▶ [EXERCISE AIM]: Below are several entries. Transcribe exactly those lines that fall from the one with "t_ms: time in" through the one with "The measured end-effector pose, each", end lines included.

[INFORMATION PROVIDED — start]

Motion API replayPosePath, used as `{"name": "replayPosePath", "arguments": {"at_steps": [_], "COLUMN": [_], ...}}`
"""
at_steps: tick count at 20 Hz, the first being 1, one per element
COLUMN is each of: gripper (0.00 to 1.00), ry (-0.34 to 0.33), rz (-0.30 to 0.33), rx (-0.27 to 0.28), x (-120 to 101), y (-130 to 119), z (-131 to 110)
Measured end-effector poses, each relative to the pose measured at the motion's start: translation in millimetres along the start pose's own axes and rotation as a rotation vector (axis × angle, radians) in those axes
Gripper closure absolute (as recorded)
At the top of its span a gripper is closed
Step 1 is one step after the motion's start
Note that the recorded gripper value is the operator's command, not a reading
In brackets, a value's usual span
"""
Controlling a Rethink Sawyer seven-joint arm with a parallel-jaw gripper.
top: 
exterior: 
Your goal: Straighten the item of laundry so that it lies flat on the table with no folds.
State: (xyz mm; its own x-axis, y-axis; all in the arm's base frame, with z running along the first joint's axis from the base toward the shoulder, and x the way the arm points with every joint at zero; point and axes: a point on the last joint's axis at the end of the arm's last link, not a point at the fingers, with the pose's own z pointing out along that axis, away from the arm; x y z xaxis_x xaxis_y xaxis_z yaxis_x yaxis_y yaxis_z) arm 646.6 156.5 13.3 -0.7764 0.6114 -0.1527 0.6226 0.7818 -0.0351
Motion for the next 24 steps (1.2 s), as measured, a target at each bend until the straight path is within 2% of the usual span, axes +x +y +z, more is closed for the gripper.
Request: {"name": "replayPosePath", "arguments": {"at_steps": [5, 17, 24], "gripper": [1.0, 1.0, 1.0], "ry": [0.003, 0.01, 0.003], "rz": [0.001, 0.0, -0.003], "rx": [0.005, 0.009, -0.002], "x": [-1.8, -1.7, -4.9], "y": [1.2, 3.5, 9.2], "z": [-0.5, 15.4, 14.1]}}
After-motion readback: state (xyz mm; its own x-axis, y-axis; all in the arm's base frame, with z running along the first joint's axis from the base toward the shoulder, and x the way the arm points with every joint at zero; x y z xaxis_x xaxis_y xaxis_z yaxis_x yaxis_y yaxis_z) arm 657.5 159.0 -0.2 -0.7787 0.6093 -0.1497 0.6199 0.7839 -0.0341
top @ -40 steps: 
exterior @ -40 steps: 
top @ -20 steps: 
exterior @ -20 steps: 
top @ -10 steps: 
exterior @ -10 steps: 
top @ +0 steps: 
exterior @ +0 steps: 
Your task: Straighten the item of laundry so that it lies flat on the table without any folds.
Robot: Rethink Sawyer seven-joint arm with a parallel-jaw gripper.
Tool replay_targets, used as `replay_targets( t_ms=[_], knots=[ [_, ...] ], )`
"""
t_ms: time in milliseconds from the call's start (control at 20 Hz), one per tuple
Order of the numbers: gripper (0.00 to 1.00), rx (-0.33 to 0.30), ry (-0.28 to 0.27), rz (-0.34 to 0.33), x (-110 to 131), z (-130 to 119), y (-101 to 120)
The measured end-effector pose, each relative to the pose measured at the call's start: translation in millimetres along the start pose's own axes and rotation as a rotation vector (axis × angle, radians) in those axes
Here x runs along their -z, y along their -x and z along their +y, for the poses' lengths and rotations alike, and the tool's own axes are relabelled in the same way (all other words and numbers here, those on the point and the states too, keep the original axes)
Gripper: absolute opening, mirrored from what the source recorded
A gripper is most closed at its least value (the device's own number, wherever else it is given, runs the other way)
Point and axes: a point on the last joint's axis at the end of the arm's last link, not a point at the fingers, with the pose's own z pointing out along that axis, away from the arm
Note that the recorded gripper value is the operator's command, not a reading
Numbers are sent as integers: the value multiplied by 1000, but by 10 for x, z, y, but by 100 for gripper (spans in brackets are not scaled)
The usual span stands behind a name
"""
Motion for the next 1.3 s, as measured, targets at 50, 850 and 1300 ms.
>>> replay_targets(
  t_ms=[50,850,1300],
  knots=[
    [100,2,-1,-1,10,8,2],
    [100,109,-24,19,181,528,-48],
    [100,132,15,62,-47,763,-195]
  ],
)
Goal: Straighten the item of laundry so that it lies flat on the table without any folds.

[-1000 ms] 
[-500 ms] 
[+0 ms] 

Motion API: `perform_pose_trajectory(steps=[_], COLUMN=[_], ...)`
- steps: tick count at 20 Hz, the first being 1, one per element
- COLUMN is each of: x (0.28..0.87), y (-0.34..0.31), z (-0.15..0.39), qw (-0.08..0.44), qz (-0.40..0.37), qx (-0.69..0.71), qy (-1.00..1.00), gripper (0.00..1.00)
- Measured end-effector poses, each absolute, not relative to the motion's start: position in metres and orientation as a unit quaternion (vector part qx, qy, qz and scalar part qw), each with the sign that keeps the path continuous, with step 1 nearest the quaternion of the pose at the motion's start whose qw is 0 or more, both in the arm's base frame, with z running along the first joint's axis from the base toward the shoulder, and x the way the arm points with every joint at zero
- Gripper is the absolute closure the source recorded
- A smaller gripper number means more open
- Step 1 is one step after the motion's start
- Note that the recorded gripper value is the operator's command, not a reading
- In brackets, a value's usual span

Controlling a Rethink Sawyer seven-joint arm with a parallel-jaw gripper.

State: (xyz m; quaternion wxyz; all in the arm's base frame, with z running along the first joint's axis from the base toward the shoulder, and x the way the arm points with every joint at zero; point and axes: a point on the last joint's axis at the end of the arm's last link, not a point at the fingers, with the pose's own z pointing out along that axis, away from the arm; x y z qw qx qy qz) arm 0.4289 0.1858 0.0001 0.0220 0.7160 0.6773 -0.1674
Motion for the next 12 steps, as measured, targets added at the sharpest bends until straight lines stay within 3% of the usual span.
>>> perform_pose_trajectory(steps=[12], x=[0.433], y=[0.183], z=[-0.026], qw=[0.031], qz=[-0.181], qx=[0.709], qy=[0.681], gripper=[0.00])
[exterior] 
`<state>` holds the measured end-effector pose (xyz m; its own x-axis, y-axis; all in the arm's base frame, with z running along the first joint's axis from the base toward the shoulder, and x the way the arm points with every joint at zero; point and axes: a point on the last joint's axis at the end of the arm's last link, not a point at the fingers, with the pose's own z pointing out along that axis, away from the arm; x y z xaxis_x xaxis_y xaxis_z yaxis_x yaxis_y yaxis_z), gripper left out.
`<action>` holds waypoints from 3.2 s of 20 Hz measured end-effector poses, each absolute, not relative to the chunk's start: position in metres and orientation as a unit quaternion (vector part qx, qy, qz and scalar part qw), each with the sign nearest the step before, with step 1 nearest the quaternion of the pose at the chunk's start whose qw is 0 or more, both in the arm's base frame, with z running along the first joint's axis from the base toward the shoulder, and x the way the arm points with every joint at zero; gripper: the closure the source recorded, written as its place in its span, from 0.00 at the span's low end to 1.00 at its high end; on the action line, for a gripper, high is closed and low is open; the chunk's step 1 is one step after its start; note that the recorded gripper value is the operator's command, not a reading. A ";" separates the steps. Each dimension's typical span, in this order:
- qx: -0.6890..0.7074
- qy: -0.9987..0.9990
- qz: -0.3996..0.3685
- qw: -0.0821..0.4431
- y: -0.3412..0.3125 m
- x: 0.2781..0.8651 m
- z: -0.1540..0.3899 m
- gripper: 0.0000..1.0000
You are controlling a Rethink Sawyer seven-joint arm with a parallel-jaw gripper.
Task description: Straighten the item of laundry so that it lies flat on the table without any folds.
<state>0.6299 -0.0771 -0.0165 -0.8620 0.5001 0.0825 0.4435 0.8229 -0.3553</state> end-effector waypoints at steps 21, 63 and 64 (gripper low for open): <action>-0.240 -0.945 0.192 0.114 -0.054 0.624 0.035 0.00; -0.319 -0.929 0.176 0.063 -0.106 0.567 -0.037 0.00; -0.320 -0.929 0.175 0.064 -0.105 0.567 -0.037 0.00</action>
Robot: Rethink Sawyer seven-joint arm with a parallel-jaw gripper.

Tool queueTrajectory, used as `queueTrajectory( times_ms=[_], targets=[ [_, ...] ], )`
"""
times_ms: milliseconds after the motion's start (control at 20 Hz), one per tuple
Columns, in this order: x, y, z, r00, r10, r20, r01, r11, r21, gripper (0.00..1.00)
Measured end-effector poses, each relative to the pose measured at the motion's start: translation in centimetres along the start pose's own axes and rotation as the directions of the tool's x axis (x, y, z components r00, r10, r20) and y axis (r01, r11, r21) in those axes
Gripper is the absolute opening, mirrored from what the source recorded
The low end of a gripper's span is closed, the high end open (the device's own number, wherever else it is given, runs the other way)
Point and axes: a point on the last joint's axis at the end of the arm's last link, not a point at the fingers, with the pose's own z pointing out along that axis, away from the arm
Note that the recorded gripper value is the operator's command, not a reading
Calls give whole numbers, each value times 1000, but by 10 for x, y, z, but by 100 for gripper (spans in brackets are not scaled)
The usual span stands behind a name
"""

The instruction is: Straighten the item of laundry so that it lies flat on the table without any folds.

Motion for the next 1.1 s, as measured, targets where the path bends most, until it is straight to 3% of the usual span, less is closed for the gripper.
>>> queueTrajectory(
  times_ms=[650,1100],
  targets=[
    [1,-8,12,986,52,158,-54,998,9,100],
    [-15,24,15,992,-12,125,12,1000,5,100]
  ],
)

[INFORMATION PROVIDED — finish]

▶ [SOLVED PROBLEM]:
t_ms: time in milliseconds from the call's start (control at 20 Hz), one per tuple
Order of the numbers: gripper (0.00 to 1.00), rx (-0.33 to 0.30), ry (-0.28 to 0.27), rz (-0.34 to 0.33), x (-110 to 131), z (-130 to 119), y (-101 to 120)
The measured end-effector pose, each relative to the pose measured at the call's start: translation in millimetres along the start pose's own axes and rotation as a rotation vector (axis × angle, radians) in those axes

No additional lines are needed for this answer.